Write out the material below exactly, with no line missing.

▸ Exercise inputs
———

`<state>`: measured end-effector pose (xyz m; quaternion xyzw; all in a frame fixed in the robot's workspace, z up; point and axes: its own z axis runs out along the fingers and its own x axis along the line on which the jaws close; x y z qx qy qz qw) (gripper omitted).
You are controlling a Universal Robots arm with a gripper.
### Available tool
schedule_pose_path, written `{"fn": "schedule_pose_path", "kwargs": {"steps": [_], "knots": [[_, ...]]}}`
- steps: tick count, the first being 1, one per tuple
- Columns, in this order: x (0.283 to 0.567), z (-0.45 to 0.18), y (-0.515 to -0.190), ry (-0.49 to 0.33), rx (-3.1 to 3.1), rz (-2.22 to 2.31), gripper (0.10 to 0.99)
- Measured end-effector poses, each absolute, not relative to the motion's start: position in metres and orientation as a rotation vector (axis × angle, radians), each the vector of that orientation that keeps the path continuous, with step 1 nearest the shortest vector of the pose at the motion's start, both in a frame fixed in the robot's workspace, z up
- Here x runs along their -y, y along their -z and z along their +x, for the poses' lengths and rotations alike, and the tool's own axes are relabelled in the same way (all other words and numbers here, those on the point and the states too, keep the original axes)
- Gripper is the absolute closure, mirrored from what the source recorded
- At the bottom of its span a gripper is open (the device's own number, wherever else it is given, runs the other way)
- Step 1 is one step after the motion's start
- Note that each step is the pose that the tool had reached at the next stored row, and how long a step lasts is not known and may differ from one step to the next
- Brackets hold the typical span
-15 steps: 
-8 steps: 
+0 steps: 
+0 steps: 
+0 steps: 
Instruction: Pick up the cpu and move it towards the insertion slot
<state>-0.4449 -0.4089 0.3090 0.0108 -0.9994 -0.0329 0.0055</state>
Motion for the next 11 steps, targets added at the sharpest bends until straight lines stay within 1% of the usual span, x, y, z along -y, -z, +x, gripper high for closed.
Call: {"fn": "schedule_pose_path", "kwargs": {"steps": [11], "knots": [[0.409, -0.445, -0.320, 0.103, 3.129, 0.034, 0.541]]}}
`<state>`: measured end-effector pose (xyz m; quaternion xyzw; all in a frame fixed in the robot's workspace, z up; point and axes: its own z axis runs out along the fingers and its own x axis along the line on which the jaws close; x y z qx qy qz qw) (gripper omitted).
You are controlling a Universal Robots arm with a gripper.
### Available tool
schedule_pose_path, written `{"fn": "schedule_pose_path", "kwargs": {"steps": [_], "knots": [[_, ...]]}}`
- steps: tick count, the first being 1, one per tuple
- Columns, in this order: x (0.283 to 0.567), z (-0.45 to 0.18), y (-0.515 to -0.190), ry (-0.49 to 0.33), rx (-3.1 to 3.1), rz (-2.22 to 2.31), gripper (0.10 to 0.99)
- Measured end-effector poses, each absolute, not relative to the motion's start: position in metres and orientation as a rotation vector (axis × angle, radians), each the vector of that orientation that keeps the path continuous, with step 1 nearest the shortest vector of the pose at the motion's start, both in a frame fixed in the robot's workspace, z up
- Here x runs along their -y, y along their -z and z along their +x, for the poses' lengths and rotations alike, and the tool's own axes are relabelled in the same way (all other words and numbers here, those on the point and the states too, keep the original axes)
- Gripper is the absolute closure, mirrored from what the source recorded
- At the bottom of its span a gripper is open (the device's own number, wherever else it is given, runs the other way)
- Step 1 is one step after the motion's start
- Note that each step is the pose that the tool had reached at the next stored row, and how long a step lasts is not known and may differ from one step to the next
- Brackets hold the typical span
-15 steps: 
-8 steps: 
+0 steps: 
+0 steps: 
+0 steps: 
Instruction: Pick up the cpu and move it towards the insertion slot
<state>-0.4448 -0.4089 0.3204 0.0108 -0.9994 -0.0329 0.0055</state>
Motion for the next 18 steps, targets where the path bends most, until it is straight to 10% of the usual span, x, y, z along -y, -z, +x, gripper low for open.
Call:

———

▸ Response area
`<state>`: measured end-effector pose (xyz m; quaternion xyzw; all in a frame fixed in the robot's workspace, z up; point and axes: its own z axis runs out along the fingers and its own x axis along the line on which the jaws close; x y z qx qy qz qw) (gripper omitted).
You are controlling a Universal Robots arm with a gripper.
### Available tool
schedule_pose_path, written `{"fn": "schedule_pose_path", "kwargs": {"steps": [_], "knots": [[_, ...]]}}`
- steps: tick count, the first being 1, one per tuple
- Columns, in this order: x (0.283 to 0.567), z (-0.45 to 0.18), y (-0.515 to -0.190), ry (-0.49 to 0.33), rx (-3.1 to 3.1), rz (-2.22 to 2.31), gripper (0.10 to 0.99)
- Measured end-effector poses, each absolute, not relative to the motion's start: position in metres and orientation as a rotation vector (axis × angle, radians), each the vector of that orientation that keeps the path continuous, with step 1 nearest the shortest vector of the pose at the motion's start, both in a frame fixed in the robot's workspace, z up
- Here x runs along their -y, y along their -z and z along their +x, for the poses' lengths and rotations alike, and the tool's own axes are relabelled in the same way (all other words and numbers here, those on the point and the states too, keep the original axes)
- Gripper is the absolute closure, mirrored from what the source recorded
- At the bottom of its span a gripper is open (the device's own number, wherever else it is given, runs the other way)
- Step 1 is one step after the motion's start
- Note that each step is the pose that the tool had reached at the next stored row, and how long a step lasts is not known and may differ from one step to the next
- Brackets hold the typical span
-15 steps: 
-8 steps: 
+0 steps: 
+0 steps: 
+0 steps: 
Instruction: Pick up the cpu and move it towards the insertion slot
<state>-0.4449 -0.4089 0.3090 0.0108 -0.9994 -0.0329 0.0055</state>
Motion for the next 11 steps, targets added at the sharpest bends until straight lines stay within 1% of the usual span, x, y, z along -y, -z, +x, gripper high for closed.
Call: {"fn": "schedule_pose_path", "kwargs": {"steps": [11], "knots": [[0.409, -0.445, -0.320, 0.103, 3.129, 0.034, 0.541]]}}
`<state>`: measured end-effector pose (xyz m; quaternion xyzw; all in a frame fixed in the robot's workspace, z up; point and axes: its own z axis runs out along the fingers and its own x axis along the line on which the jaws close; x y z qx qy qz qw) (gripper omitted).
You are controlling a Universal Robots arm with a gripper.
### Available tool
schedule_pose_path, written `{"fn": "schedule_pose_path", "kwargs": {"steps": [_], "knots": [[_, ...]]}}`
- steps: tick count, the first being 1, one per tuple
- Columns, in this order: x (0.283 to 0.567), z (-0.45 to 0.18), y (-0.515 to -0.190), ry (-0.49 to 0.33), rx (-3.1 to 3.1), rz (-2.22 to 2.31), gripper (0.10 to 0.99)
- Measured end-effector poses, each absolute, not relative to the motion's start: position in metres and orientation as a rotation vector (axis × angle, radians), each the vector of that orientation that keeps the path continuous, with step 1 nearest the shortest vector of the pose at the motion's start, both in a frame fixed in the robot's workspace, z up
- Here x runs along their -y, y along their -z and z along their +x, for the poses' lengths and rotations alike, and the tool's own axes are relabelled in the same way (all other words and numbers here, those on the point and the states too, keep the original axes)
- Gripper is the absolute closure, mirrored from what the source recorded
- At the bottom of its span a gripper is open (the device's own number, wherever else it is given, runs the other way)
- Step 1 is one step after the motion's start
- Note that each step is the pose that the tool had reached at the next stored row, and how long a step lasts is not known and may differ from one step to the next
- Brackets hold the typical span
-15 steps: 
-8 steps: 
+0 steps: 
+0 steps: 
+0 steps: 
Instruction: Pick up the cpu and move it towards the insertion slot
<state>-0.4448 -0.4089 0.3204 0.0108 -0.9994 -0.0329 0.0055</state>
Motion for the next 18 steps, targets where the path bends most, until it is straight to 10% of the usual span, x, y, z along -y, -z, +x, gripper low for open.
Call:

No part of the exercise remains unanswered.